Jingjing Wu,Zhengyao Fang,Pengyuan Lyu,Chengquan Zhang,Fanglin Chen,Guangming Lu,Wenjie Pei
Abstract:Transcription-only Supervised Text Spotting aims to learn text spotters relying only on transcriptions but no text boundaries for supervision, thus eliminating expensive boundary annotation. The crux of this task lies in locating each transcription in scene text images without location annotations. In this work, we formulate this challenging problem as a Weakly Supervised Cross-modality Contrastive Learning problem, and design a simple yet effective model dubbed WeCromCL that is able to detect each transcription in a scene image in a weakly supervised manner. Unlike typical methods for cross-modality contrastive learning that focus on modeling the holistic semantic correlation between an entire image and a text description, our WeCromCL conducts atomistic contrastive learning to model the character-wise appearance consistency between a text transcription and its correlated region in a scene image to detect an anchor point for the transcription in a weakly supervised manner. The detected anchor points by WeCromCL are further used as pseudo location labels to guide the learning of text spotting. Extensive experiments on four challenging benchmarks demonstrate the superior performance of our model over other methods. Code will be released.
What problem does this paper attempt to address?
### What problems does this paper attempt to solve?

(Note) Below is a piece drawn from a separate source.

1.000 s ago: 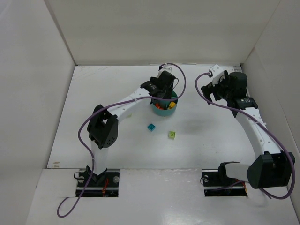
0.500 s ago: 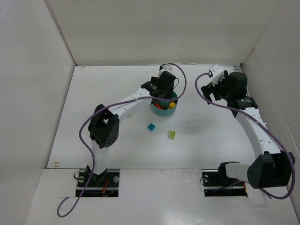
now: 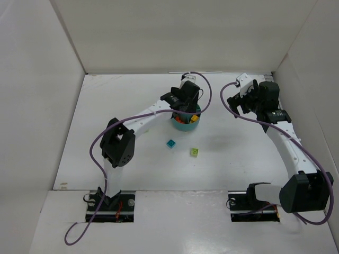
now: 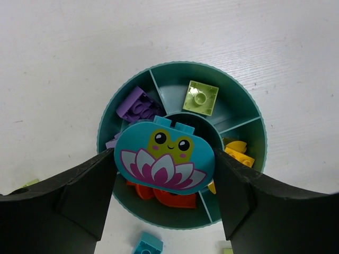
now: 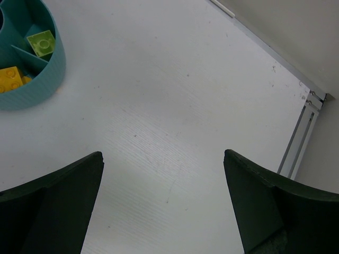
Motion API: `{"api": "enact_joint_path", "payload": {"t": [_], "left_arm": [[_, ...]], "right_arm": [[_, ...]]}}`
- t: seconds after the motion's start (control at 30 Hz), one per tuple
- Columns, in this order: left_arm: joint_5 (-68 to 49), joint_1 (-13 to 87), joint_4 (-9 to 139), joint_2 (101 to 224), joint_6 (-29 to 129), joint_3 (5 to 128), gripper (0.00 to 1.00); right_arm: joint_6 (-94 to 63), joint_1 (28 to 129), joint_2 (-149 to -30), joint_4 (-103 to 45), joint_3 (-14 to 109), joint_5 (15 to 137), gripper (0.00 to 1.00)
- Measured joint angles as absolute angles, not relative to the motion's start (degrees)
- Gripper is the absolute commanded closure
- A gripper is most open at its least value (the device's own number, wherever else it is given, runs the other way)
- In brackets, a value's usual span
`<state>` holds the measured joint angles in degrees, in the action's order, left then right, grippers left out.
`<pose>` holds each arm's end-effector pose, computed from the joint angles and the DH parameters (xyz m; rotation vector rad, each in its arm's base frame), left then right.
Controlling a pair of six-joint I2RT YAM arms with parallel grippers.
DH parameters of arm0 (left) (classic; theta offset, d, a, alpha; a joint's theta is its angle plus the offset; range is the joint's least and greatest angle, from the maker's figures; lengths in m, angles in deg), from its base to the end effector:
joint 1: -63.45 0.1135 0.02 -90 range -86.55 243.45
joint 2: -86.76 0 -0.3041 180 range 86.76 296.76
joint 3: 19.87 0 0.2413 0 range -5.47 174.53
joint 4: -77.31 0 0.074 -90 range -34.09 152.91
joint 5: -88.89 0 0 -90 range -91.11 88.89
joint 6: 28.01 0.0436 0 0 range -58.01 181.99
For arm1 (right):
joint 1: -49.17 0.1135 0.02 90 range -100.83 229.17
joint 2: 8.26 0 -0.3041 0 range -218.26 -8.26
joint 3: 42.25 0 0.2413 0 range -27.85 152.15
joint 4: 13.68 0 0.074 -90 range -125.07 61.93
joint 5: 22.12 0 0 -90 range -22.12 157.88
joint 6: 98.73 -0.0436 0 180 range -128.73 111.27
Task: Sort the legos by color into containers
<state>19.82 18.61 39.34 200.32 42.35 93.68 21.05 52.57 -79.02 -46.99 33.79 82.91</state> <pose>0.3466 -0.3227 0.3216 0.2842 2.1737 -0.2272 0.2614 0.0269 0.3683 -0.7357 1.9048 -0.0175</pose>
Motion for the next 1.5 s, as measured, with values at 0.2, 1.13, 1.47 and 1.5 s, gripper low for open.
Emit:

This paper aims to solve the problem of scene text detection and recognition in the scenario where only text transcription (transcription - only) is relied on without text boundary annotation, that is, **text localization and recognition supervised only by text content**. Traditional methods usually rely on accurate text boundary annotations, which require a large amount of manual annotation work, are costly and time - consuming. Therefore, this paper proposes a new method - **WeCromCL (Weakly Supervised Cross - Modality Contrastive Learning)** to reduce the dependence on boundary annotations and thus reduce the annotation cost.
Specifically, this paper solves the following two key problems:
1. **How to accurately locate text instances without text boundary annotations**:
- In the scene text image, the location information of each text instance is unknown. Traditional fully - supervised methods require accurate bounding box annotations to train the model, but these annotations are very expensive. To solve this problem, the author decomposes the task into two stages:
- **Stage 1**: Use weakly supervised cross - modality contrastive learning to detect the anchor point of each text transcription. These anchor points serve as pseudo - position labels.

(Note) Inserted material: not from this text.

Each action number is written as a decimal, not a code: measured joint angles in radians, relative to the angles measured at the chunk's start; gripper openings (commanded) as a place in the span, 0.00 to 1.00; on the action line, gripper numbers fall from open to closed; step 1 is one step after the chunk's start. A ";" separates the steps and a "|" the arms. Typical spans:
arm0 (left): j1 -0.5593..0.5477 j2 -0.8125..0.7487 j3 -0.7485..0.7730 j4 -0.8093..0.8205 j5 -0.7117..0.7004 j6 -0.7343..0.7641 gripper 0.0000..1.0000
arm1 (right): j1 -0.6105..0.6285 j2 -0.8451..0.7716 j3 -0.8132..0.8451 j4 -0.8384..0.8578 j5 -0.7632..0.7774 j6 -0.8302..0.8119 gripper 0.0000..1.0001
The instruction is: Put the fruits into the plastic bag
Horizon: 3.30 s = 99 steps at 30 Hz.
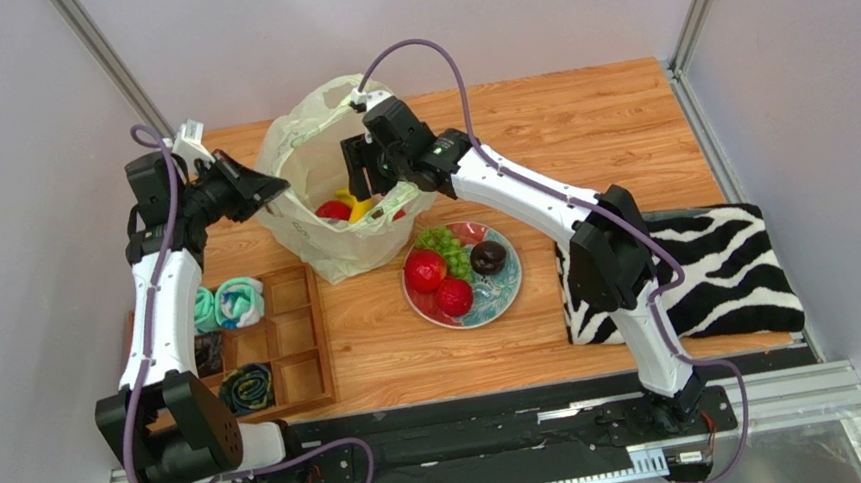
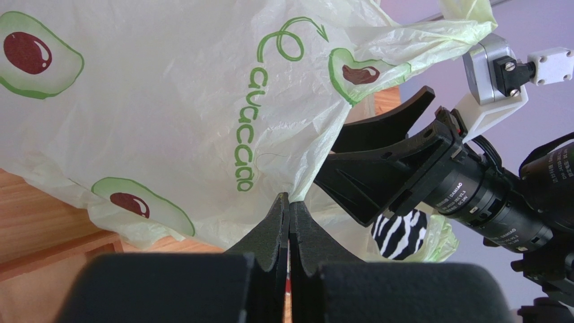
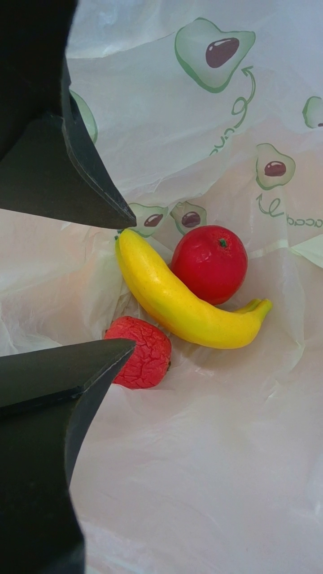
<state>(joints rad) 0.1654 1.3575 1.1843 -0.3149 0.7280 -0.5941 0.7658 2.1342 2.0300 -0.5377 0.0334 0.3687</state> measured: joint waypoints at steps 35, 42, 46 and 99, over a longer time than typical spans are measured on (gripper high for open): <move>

- **Stage 2**: Use the pseudo - position labels obtained in stage 1 to train a single - point supervised text spotter, thereby achieving text detection and recognition.
2. **How to effectively learn the character - level appearance consistency between text transcription and its related image regions**:
- To achieve this, the author designs a simple and effective model WeCromCL. This model learns the character - level appearance consistency between text transcription and its related image regions through atomistic contrastive learning. Specifically, WeCromCL generates an activation map by calculating the similarity between the text transcription and each pixel in the image, and determines the anchor point according to the peak position in the activation map.

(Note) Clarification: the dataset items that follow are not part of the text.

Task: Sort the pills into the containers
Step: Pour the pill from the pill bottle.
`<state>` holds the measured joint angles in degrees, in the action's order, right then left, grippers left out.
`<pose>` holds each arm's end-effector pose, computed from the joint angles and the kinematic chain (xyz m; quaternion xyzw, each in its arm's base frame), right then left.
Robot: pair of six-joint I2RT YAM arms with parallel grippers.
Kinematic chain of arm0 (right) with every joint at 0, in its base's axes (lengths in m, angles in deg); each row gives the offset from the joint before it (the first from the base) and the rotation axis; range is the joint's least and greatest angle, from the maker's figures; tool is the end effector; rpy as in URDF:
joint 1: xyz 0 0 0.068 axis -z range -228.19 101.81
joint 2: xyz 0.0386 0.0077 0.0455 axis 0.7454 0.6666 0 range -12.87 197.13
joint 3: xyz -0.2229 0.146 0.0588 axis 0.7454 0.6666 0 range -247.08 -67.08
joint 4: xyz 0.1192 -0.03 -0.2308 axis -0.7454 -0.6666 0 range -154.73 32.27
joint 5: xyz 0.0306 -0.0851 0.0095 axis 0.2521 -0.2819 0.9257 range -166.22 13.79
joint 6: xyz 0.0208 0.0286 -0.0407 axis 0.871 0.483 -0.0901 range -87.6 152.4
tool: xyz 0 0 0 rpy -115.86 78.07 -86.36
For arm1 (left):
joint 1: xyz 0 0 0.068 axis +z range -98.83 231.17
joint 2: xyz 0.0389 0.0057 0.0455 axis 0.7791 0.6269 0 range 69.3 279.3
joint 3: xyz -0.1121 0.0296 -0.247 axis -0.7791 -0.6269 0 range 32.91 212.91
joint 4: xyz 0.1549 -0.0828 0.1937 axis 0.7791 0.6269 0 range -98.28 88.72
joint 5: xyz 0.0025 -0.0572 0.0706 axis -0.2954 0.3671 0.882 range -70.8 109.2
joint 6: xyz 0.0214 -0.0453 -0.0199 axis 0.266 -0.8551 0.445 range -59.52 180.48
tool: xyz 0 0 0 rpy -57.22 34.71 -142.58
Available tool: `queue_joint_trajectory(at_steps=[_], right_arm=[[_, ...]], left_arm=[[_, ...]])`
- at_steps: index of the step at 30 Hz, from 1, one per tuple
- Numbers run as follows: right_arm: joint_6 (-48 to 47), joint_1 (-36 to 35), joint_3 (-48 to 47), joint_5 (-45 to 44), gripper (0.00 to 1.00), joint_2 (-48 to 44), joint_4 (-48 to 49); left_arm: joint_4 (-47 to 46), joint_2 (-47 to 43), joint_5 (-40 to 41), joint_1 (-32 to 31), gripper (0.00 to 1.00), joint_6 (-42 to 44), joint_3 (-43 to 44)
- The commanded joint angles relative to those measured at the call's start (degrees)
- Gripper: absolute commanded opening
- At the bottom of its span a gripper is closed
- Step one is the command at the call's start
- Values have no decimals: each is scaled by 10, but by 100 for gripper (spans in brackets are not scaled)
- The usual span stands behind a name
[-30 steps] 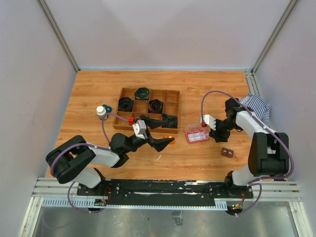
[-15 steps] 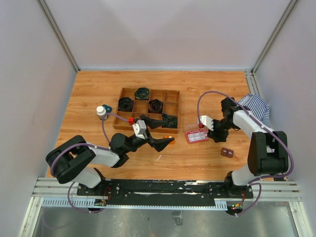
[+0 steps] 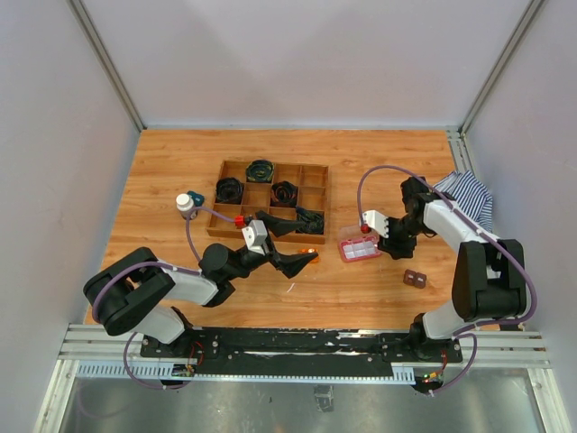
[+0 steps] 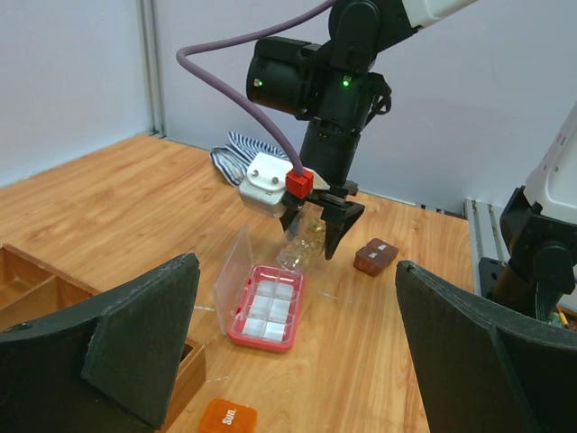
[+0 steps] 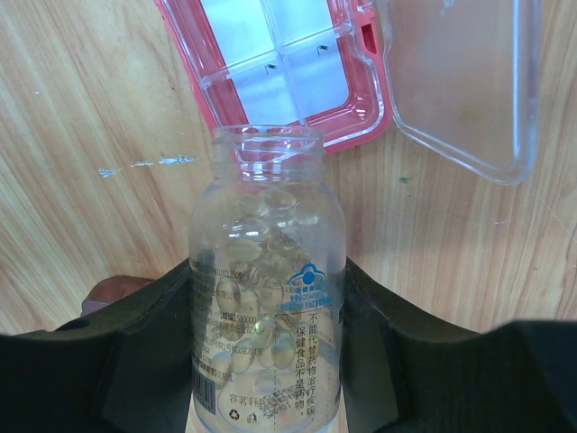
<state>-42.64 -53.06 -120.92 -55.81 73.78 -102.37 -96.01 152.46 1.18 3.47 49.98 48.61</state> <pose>0.2643 0.0350 0.1899 -0.6431 0.7375 0.0822 0.1892 0.1526 -0.1842 0.2098 0.3019 0.4940 -0.4724 0.6646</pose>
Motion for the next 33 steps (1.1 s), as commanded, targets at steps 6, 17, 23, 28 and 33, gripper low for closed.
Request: queue_joint_trajectory(at_steps=[6, 17, 23, 28, 33], right_arm=[[9, -18, -11, -19, 1, 9, -18], [44, -30, -4, -39, 1, -19, 0], [64, -31, -3, -46, 1, -26, 1], [73, -36, 1, -55, 1, -24, 6], [74, -39, 14, -62, 1, -34, 20]], left_arm=[[-114, 5, -8, 2, 99, 8, -5], [-116, 5, -8, 2, 99, 8, -6], [-116, 5, -8, 2, 99, 8, -6], [-116, 5, -8, 2, 99, 8, -6], [-117, 5, -9, 2, 99, 9, -6]])
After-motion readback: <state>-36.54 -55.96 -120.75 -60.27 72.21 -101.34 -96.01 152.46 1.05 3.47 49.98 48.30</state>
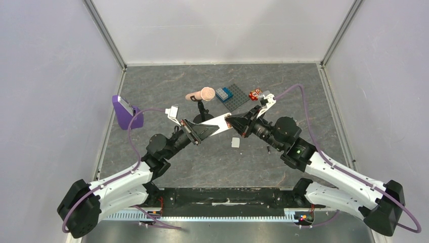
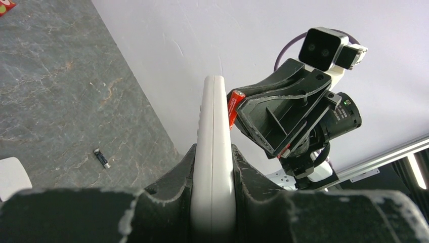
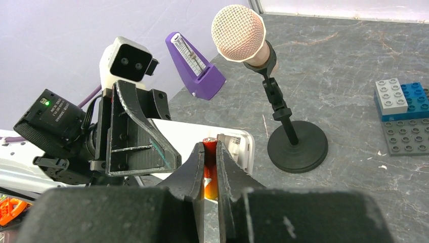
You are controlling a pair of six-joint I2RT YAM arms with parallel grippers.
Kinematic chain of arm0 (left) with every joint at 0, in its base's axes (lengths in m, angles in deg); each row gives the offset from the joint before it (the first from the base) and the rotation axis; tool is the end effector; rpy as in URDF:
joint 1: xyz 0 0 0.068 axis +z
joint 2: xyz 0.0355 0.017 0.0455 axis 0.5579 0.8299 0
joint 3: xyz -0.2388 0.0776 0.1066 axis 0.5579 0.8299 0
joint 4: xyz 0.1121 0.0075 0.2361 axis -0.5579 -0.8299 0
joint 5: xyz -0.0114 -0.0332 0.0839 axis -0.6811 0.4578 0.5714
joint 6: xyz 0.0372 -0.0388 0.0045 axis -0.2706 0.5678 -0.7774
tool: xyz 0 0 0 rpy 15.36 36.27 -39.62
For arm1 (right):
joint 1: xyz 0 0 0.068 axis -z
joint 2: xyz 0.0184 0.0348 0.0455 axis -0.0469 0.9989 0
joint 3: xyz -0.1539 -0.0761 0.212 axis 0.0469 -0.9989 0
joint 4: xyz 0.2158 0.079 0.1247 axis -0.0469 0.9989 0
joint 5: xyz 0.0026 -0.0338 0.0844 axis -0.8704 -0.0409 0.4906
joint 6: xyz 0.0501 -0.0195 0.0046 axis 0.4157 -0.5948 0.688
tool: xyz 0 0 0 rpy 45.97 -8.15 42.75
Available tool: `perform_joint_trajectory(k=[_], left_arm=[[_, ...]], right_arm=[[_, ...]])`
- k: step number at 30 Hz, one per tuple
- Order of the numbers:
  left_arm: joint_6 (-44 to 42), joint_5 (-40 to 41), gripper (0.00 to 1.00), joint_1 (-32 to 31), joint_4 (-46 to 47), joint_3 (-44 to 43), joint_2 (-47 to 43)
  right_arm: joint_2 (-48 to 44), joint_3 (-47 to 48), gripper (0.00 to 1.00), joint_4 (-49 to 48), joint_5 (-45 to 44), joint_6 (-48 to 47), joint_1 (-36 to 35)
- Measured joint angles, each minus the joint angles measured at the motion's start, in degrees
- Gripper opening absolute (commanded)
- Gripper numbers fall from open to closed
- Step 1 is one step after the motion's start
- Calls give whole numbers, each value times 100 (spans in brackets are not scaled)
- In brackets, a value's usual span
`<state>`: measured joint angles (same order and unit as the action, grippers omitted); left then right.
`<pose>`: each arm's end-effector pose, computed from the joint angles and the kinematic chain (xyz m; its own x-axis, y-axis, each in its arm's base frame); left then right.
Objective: Load the batteries into the remote control
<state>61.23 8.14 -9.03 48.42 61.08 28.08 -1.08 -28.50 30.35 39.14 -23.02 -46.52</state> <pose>0.1420 -0.1411 0.2629 -0.6569 -0.6164 -0.4342 0.4906 0.0878 -0.8669 0.1433 0.1673 0.3376 -0.3669 0.3579 -0.8587 -0.6795 0.5273 0.5101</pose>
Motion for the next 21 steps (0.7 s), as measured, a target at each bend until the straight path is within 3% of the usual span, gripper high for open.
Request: perform_joint_trajectory(k=[21], left_arm=[[48, 138, 2, 0, 15, 409, -310]], right_arm=[[286, 57, 9, -306, -396, -260, -208]])
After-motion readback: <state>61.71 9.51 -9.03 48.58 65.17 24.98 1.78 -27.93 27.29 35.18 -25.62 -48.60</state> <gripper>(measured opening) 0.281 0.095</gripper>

Through these two stages, WeCromCL can effectively detect and recognize text instances in the scene without relying on text boundary annotations, and has achieved excellent performance on multiple benchmark datasets.
### Summary
The main contributions of this paper are:
- Proposing a two - stage framework, decomposing the problem of text localization and recognition supervised only by text content into weakly - supervised text detection and single - point supervised text detection.
- Designing a simple and effective model WeCromCL for weakly - supervised atomistic cross - modality contrastive learning, which can learn the character - level appearance consistency between text transcription and its related image regions.
- Experimental results show that this method outperforms existing methods on four challenging benchmark datasets.
Through this method, the author has successfully reduced the dependence on expensive boundary annotations, reduced the annotation cost, while maintaining high detection and recognition accuracy.